Writing is what I do best, although I'm not bad at filming either, but writing is what, at the end of the day, I come home to.
I get email promos from The Writer's Store in Burbank offering a wealth of books, webisodes, links, seminars, workshops and every other possible promotion to writers that one can imagine. There's even support in the form of writer "life coaches" who will push you to write blockbuster screenplays.
They have books on how to make a film for $10,000 or $10,000,000, how to write successful loglines, queries and 1-sheets, how to finish the first 10 pages, how to find great characters, classical writing (vs unclassical?) and a hundred other variations of the same thing:
How to write a screenplay that will sell.
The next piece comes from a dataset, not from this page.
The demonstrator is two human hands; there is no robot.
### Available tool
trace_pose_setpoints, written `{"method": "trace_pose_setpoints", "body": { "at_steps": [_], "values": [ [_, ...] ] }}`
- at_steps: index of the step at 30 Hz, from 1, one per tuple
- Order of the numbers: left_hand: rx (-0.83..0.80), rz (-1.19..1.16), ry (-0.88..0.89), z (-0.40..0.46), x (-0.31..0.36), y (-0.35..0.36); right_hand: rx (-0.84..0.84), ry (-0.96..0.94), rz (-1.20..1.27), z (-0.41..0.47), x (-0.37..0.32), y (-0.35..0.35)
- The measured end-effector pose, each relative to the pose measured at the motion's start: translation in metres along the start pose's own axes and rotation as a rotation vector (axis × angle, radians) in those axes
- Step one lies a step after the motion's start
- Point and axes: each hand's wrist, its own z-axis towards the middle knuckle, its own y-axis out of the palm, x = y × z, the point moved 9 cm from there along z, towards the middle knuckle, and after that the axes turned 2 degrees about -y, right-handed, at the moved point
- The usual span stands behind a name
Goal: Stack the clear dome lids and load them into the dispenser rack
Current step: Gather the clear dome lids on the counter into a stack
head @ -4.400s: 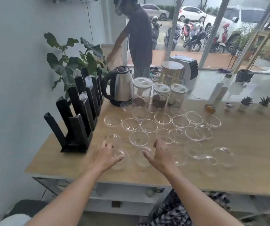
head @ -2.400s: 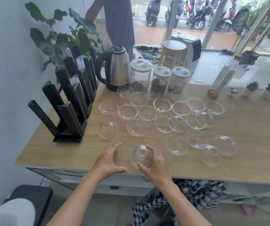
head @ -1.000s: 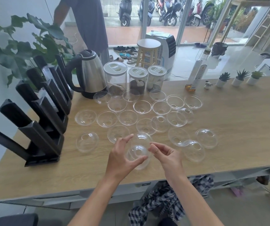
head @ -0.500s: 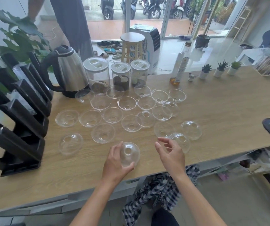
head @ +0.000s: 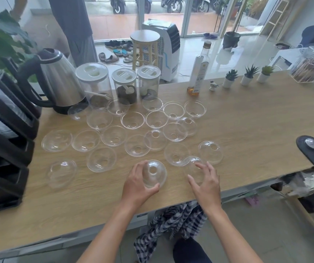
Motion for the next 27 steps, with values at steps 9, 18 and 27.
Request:
{"method": "trace_pose_setpoints", "body": {
  "at_steps": [9,18,27],
  "values": [
    [-0.012,0.013,0.041,-0.004,0.003,0.005,0.1,0.024,0.182,-0.008,0.005,-0.021],
    [0.011,-0.003,0.083,-0.016,-0.004,-0.035,0.03,-0.236,0.254,-0.025,-0.084,-0.012],
    [0.159,0.015,0.074,-0.032,-0.046,-0.089,-0.086,-0.294,0.165,-0.056,-0.106,0.049]
  ]
}}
All you have to do is take one or more of the courses, of which most are taught or written by people who have never had a movie made. You can even get a screenwriting degree online.
I remember taking in a seminar from Robert McKee years ago just for curiosity. He gives a good show, after all he is/was an actor. And the audience enjoyed his enlightenments, which were actually fun to know.
But the problem comes on the day you begin to write; all of a sudden McKee's advice seems to be in the way, rather than a solution.
In short it's sort of like learning to fly; the instructor shows you, on the ground, all the things you have to do to stay up. Then when you do go up, he/she's right beside you.
But for writing, once you start to write you're on your own. Imagine if that was a flying course.
Still people pay lots of money for all of these courses and rarely figure out that they're not doing the one thing they should be doing --
Writing.
I learned to write by writing; for those who go back to 2009 when this blog began, I mentioned this and will repeat it; you must write in order to learn how to write.
How do I know? Remember I taught UCLA extension classes for 2 1/2 years and of the 250 or so students only a handful kept at it. Four of them. And neither of them have sold a screenplay, but they continue to write.
If you want books, there are literally around 300 books on writing; go to Amazon if you don't believe me. I have 3 books; The Art of Dramatic Writing, which was written in 1946 and still in print, also 500 Ways to Beat the Script Reader and for format and a basic guide, Syd Field's Screenplay.
I rarely look at the books, but this time I dragged out Art of Dramatic Writing and forgot how brilliant it is; it's not even for movies, it's for playwriting; but the rules are there, the basics from the Greeks and the rules that followed.
If you write, you should try and find the book; it's got all you need.
One point, I hear all the time that there are no good screenplays anymore, I saw Alexander Payne and George Clooney say this a few days ago; there are no good screenplays.
Even with all the help you can get from a hundred or more screenwriting gurus? How can that be? You'd think that brilliant screenplays should be everywhere, just like they advertise in their ads.
You'd think so.
I started screenwriting by re-typing The Deerhunter screenplay on an IBM typewriter. It gave me the feel of a real screenplay and I re-typed several other scripts, learning more than any of the books I read gave me. Even though it was someone else's work, I felt like I had written a real screenplay.
Anyways, I gotta start writing, it's already 9:30 and I am starting to feel the muse nazi is yelling at me to start writing and never mind talking about writing.